### [TASK STATEMENT]
Copy, please, the line with "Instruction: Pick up" and each line that follows it through the end of the data below, exactly as given and without pictures.

===== COLLECTED MATERIAL =====

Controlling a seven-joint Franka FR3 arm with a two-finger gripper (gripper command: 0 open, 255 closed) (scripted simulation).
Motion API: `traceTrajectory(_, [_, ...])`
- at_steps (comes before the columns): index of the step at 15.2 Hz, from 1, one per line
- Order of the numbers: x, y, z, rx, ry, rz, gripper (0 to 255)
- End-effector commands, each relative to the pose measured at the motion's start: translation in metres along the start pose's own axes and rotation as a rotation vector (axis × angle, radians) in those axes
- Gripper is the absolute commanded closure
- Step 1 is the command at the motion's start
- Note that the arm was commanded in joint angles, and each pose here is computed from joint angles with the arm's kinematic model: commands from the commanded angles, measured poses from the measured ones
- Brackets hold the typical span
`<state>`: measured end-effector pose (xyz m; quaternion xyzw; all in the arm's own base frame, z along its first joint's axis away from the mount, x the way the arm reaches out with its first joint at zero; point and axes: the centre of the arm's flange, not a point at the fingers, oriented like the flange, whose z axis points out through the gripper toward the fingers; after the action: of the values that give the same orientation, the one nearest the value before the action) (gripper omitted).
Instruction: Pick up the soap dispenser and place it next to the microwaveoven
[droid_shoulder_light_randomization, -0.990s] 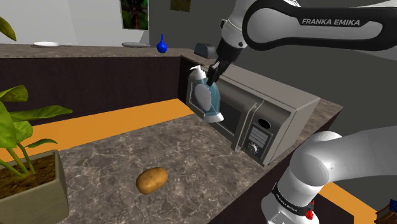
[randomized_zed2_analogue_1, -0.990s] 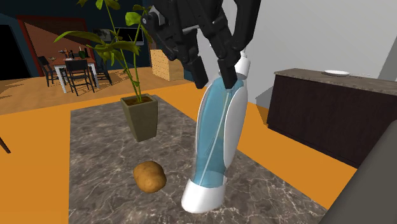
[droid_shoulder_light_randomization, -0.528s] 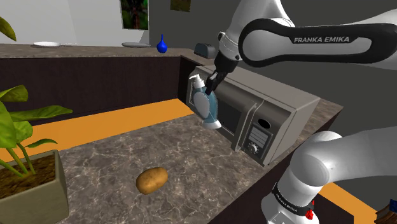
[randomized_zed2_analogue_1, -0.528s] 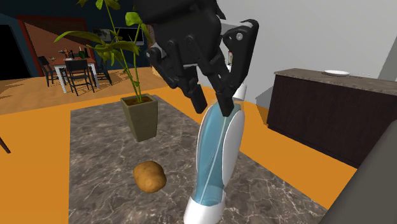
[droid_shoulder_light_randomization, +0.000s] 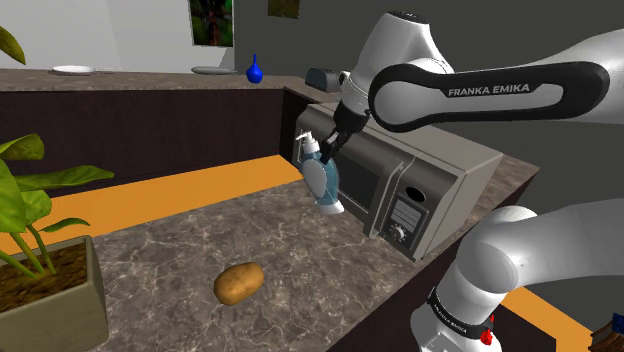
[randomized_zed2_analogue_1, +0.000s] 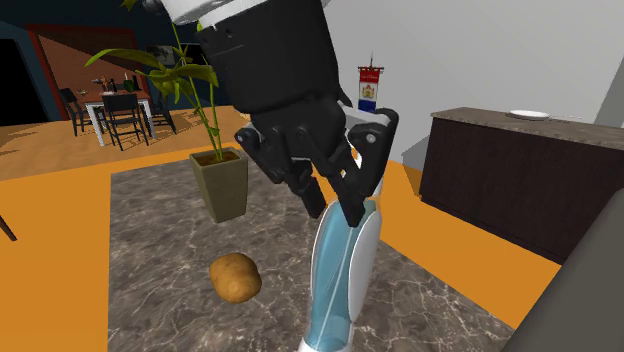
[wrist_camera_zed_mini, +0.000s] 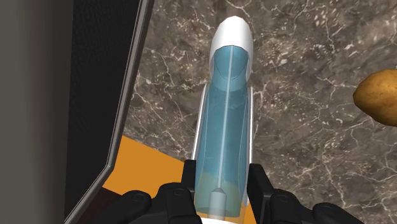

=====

### [EXERCISE RESULT]
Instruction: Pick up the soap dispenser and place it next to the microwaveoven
[droid_shoulder_light_randomization, -0.990s] 
[randomized_zed2_analogue_1, -0.990s] 
[droid_shoulder_light_randomization, -0.528s] 
[randomized_zed2_analogue_1, -0.528s] 
[droid_shoulder_light_randomization, +0.000s] 
[randomized_zed2_analogue_1, +0.000s] 
[wrist_camera_zed_mini, +0.000s] 

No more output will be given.